Not allowed to log in does not mean not allowed to try...
PermitRootLogin Specifies whether root can log in using ssh(1). The argument must be yes, prohibit-password, forced-commands-only, or no. The default is prohibit-password. If this option is set to prohibit-password (or its deprecated alias, without-password), password and keyboard-interactive au‐ thentication are disabled for root.
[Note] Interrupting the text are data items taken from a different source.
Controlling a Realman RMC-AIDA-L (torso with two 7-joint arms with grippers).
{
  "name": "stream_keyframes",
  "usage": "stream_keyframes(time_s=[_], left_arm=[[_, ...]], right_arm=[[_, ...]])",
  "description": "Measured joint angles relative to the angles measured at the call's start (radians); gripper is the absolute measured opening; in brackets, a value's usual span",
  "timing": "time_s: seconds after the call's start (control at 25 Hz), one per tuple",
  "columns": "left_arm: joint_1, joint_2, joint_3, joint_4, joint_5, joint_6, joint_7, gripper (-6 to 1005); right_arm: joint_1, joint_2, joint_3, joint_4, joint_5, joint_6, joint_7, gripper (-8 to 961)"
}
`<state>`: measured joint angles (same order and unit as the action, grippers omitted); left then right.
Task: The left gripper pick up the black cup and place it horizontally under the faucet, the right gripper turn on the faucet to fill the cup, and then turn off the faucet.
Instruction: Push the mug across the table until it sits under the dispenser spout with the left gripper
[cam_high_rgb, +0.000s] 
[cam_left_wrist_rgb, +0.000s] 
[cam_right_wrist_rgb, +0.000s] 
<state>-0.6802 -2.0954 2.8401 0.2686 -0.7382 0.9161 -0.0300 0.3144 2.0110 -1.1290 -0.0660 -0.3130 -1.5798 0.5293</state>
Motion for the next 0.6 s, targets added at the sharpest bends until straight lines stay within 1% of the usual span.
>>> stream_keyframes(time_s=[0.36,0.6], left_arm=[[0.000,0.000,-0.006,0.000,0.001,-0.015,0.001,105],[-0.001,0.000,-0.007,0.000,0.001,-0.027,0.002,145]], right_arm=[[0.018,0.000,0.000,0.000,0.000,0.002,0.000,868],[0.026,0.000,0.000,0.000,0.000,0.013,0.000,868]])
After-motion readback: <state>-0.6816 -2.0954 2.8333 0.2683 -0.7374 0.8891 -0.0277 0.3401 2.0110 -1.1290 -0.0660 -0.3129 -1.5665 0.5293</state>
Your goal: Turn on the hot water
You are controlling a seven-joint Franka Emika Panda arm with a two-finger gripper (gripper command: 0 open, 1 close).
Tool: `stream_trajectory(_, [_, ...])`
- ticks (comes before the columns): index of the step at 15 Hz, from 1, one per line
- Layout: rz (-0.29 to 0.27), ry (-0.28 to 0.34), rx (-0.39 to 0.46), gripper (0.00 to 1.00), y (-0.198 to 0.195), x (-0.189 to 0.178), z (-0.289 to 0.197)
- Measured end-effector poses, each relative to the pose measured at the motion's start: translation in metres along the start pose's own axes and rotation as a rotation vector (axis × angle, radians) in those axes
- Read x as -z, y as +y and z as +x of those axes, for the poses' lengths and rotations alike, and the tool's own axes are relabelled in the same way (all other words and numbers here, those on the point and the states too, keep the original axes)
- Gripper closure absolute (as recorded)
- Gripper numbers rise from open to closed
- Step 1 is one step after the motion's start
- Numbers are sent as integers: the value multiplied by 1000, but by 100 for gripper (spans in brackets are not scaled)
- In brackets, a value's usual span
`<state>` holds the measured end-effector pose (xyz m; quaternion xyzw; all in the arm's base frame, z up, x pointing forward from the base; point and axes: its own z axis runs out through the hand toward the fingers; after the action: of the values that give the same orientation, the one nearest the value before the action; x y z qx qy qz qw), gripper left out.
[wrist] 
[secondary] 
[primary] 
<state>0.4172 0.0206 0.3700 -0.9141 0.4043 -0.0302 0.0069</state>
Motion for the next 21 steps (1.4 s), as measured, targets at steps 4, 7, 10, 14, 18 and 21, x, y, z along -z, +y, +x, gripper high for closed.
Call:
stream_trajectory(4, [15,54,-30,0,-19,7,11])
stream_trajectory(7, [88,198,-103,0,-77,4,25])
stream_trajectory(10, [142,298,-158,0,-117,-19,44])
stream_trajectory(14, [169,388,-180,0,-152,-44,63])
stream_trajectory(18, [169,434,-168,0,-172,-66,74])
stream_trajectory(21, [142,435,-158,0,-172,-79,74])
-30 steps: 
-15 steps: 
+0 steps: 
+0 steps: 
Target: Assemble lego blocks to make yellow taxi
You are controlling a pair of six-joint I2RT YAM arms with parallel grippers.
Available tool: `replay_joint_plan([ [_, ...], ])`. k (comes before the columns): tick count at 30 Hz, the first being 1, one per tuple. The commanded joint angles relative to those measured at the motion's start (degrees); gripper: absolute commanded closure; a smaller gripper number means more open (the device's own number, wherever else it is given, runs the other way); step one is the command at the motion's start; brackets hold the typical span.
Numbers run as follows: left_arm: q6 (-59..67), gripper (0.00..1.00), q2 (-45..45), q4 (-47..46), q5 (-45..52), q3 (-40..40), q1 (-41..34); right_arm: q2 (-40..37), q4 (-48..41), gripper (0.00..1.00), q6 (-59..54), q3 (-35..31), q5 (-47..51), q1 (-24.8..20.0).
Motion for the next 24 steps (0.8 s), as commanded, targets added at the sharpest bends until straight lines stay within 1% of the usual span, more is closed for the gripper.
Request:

If this option is set to forced-commands-only, root login with public key authentication will be allowed, but only if the command option has been specified (which may be useful for taking remote backups even if root login is normally not allowed). All other authentication methods are disabled for root. If this option is set to no, root is not allowed to log in.